**Work to be completed:**
In your copy of the entries below, keep every word exactly and leave out all images.

**Information given:**

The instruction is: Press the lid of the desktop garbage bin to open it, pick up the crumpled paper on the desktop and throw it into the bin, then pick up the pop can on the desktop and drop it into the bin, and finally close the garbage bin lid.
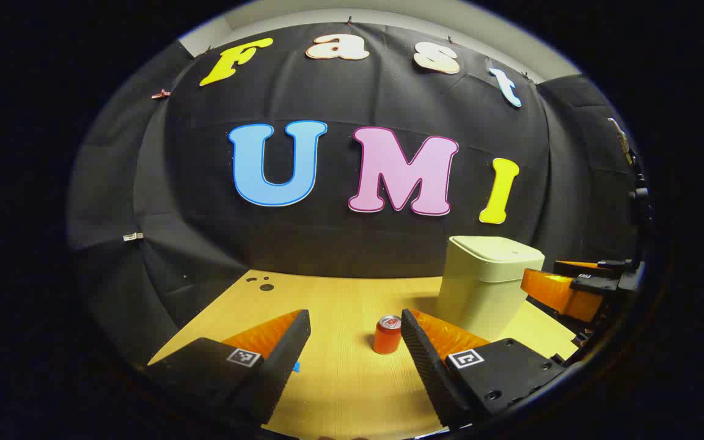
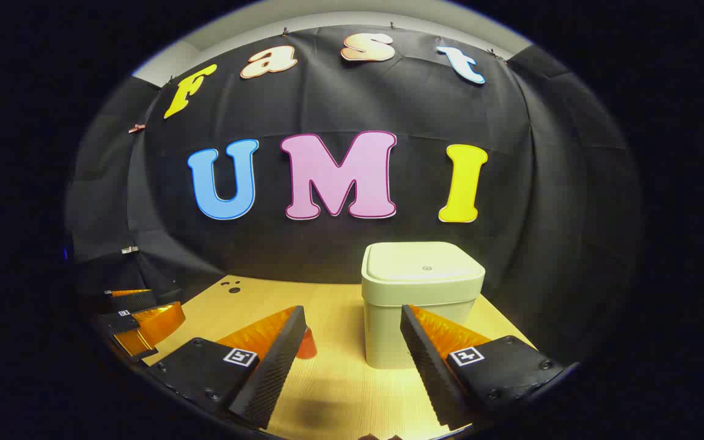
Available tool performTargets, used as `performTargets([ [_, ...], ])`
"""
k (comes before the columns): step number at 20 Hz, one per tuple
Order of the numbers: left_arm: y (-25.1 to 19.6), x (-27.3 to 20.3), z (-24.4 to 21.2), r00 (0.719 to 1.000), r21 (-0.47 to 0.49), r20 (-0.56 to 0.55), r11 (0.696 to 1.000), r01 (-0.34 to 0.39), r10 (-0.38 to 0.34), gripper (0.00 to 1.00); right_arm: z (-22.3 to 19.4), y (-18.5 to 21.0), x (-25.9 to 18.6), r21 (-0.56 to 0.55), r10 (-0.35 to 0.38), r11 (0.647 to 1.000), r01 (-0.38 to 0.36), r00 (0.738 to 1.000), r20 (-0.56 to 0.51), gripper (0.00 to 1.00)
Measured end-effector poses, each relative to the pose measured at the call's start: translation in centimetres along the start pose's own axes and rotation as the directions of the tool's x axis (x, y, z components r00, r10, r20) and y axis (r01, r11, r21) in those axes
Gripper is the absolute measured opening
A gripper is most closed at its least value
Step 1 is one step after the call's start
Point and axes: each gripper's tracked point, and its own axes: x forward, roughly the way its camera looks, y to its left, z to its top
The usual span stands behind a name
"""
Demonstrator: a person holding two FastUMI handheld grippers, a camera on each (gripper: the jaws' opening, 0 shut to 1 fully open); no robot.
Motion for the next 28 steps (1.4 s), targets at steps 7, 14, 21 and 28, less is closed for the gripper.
performTargets([
  [7, 0.1, 0.8, -0.3, 1.0, -0.016, -0.001, 1.0, 0.013, -0.013, 0.95, -0.4, 0.0, 1.0, 0.002, -0.005, 1.0, 0.005, 1.0, -0.02, 0.98],
  [14, 0.3, 1.7, -0.5, 1.0, -0.017, -0.007, 1.0, 0.024, -0.024, 0.95, -1.0, 0.7, 1.8, -0.011, 0.01, 1.0, -0.01, 0.999, -0.039, 0.98],
  [21, -0.2, 2.3, -0.6, 0.999, -0.008, -0.01, 0.999, 0.045, -0.045, 0.95, -1.4, 1.2, 2.4, -0.028, 0.026, 0.999, -0.028, 0.998, -0.056, 0.98],
  [28, 0.0, 3.2, -0.7, 0.999, 0.003, -0.018, 0.999, 0.046, -0.046, 0.95, -1.6, 0.6, 2.9, -0.016, 0.007, 1.0, -0.008, 0.998, -0.067, 0.98],
])
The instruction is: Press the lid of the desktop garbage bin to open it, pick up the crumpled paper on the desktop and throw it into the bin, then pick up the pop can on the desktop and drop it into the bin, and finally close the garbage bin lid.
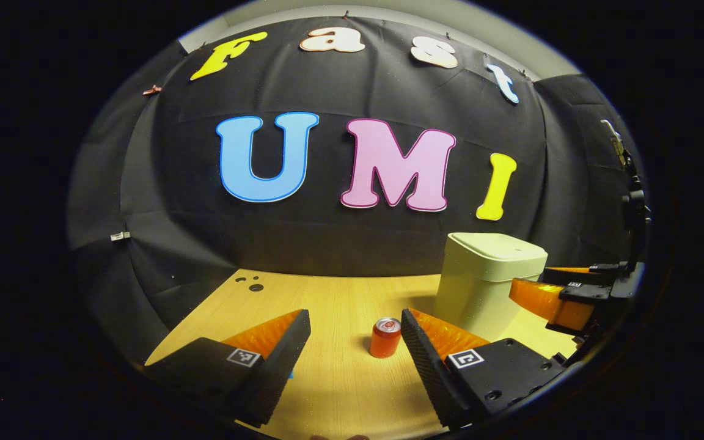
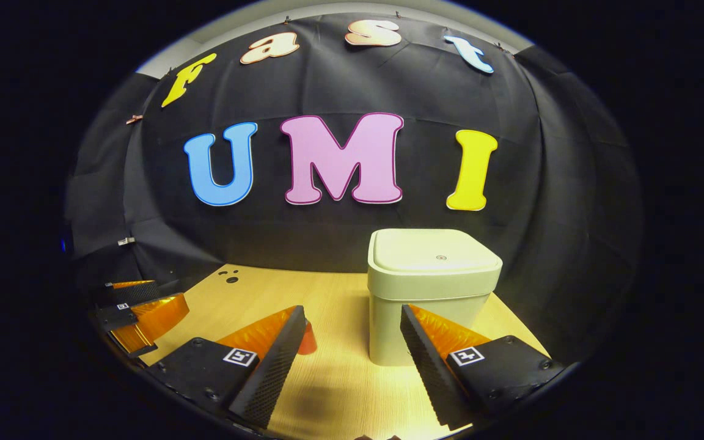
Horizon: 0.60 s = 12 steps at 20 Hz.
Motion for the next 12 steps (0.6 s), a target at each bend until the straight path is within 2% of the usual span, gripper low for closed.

**Output of the task:**
The instruction is: Press the lid of the desktop garbage bin to open it, pick up the crumpled paper on the desktop and throw it into the bin, then pick up the pop can on the desktop and drop it into the bin, and finally close the garbage bin lid.
Available tool performTargets, used as `performTargets([ [_, ...], ])`
"""
k (comes before the columns): step number at 20 Hz, one per tuple
Order of the numbers: left_arm: y (-25.1 to 19.6), x (-27.3 to 20.3), z (-24.4 to 21.2), r00 (0.719 to 1.000), r21 (-0.47 to 0.49), r20 (-0.56 to 0.55), r11 (0.696 to 1.000), r01 (-0.34 to 0.39), r10 (-0.38 to 0.34), gripper (0.00 to 1.00); right_arm: z (-22.3 to 19.4), y (-18.5 to 21.0), x (-25.9 to 18.6), r21 (-0.56 to 0.55), r10 (-0.35 to 0.38), r11 (0.647 to 1.000), r01 (-0.38 to 0.36), r00 (0.738 to 1.000), r20 (-0.56 to 0.51), gripper (0.00 to 1.00)
Measured end-effector poses, each relative to the pose measured at the call's start: translation in centimetres along the start pose's own axes and rotation as the directions of the tool's x axis (x, y, z components r00, r10, r20) and y axis (r01, r11, r21) in those axes
Gripper is the absolute measured opening
A gripper is most closed at its least value
Step 1 is one step after the call's start
Point and axes: each gripper's tracked point, and its own axes: x forward, roughly the way its camera looks, y to its left, z to its top
The usual span stands behind a name
"""
Demonstrator: a person holding two FastUMI handheld grippers, a camera on each (gripper: the jaws' opening, 0 shut to 1 fully open); no robot.
Motion for the next 28 steps (1.4 s), targets at steps 7, 14, 21 and 28, less is closed for the gripper.
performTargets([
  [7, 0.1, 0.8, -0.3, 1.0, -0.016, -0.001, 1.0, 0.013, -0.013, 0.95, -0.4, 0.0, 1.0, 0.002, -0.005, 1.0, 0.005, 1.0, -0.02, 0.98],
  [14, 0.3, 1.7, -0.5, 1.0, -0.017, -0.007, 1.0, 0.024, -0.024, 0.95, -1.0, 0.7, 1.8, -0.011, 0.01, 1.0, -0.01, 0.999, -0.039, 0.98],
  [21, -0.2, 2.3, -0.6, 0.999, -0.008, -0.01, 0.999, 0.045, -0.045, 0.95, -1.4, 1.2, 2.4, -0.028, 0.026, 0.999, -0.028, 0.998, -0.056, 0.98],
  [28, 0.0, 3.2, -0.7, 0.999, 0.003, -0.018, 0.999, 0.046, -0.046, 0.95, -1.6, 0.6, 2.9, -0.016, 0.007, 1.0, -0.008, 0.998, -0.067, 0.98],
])
The instruction is: Press the lid of the desktop garbage bin to open it, pick up the crumpled paper on the desktop and throw it into the bin, then pick up the pop can on the desktop and drop it into the bin, and finally close the garbage bin lid.
Horizon: 0.60 s = 12 steps at 20 Hz.
Motion for the next 12 steps (0.6 s), a target at each bend until the straight path is within 2% of the usual span, gripper low for closed.

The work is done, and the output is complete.